Undergraduate Analysis

This introduction to analysis is suitable for students who have “a familiarity with elementary calculus.” It is assumed the reader has “knowledge of how to differentiate basic exponential and trigonometric functions,” etc. The focus is convergence and limits of sequences and series (more than half of the chapters), as well as differentiation (a couple chapters) and a smaller foray into integration. The Cauchy condition for convergence receives a short, dedicated chapter. Other topics include L’Hôpital, Lipschitz, a gamut of mean value theorems, and Taylor series. The authors’ main concerns come across as a firm, even rigorous, foundation in limits and convergence theory.

Called here the “epsilontics game”, the \(\varepsilon\)-\(\delta\)-definition of limit is grown from hints and exercises over several chapters into a formalization of the notion of limit. “Epsilon” itself is first introduced on page 13 in approximation and the concept is enlarged upon throughout in an approach that is considered and patient:

…mathematics is hard. By that we do not mean that it is intrinsically difficult: in this sense, “hard” is the opposite of “soft,” not the opposite of “easy.” Learning a piece of mathematics requires a precise understanding of the terms that it involves, of the arguments that it employees, and of the questions that it seeks to answer.

Ample space and explanations are given to the fundamental ideas of the topic at hand through a comprehensive range of examples and exercises.
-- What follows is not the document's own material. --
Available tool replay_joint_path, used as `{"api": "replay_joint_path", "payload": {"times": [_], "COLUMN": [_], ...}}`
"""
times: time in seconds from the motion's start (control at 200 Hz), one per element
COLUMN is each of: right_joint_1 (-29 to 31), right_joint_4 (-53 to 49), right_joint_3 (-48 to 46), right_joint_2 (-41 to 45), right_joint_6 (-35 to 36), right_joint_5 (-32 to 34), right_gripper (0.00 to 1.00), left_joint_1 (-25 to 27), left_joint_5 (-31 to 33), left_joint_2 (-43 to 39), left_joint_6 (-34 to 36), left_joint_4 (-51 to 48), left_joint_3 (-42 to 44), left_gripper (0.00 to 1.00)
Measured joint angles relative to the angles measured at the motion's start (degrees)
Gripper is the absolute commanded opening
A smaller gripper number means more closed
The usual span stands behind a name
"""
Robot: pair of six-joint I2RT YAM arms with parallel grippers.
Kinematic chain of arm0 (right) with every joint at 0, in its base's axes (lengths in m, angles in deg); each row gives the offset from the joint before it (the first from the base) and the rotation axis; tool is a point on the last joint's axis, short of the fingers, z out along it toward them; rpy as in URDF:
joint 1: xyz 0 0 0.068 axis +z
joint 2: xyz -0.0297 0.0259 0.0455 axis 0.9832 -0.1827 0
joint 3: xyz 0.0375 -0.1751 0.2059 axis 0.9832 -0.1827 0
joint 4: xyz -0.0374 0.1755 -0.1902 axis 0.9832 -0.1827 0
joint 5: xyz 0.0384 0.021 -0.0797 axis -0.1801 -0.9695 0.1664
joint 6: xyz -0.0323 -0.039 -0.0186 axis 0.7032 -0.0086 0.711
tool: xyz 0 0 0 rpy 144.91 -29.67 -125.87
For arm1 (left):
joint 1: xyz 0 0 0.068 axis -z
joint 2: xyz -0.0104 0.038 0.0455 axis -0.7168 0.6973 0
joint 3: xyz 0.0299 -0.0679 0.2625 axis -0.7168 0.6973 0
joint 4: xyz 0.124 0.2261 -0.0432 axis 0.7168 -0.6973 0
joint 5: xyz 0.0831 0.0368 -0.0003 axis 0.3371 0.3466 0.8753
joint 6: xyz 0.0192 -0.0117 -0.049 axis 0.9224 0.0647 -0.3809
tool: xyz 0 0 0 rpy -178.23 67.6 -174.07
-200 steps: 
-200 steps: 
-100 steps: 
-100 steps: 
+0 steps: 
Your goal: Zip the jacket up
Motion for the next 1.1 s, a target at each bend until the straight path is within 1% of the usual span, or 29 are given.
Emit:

Some are worked in full detail, others are supported by sketch solutions and hints, while some are left wholly to the reader. (“Specimen solutions” are available to instructors by application to the publisher.) All are strategic cases selected appropriately and building one on the other.

…a lack of gradualness comes into play here, Most topics…. can be adequately explained to the beginner by working initially on simple special cases.

The use of informal, heuristic, even imprecise initial explorations of problems eases the reader into more rigorous approaches. Be it a “draft solution”, “partial draft solution”, or “rough work”, this is a measured introduction into detailed proof-building. Proofs support many key theorems, some with complete alternative approaches.

However, the arrangement of topics at first review brings back bad memories of passing out syllabi with a near derangement of chapters to concerned students. From “A Note to the Instructor”:

how this material is divided … across the semesters will vary from one institution to another.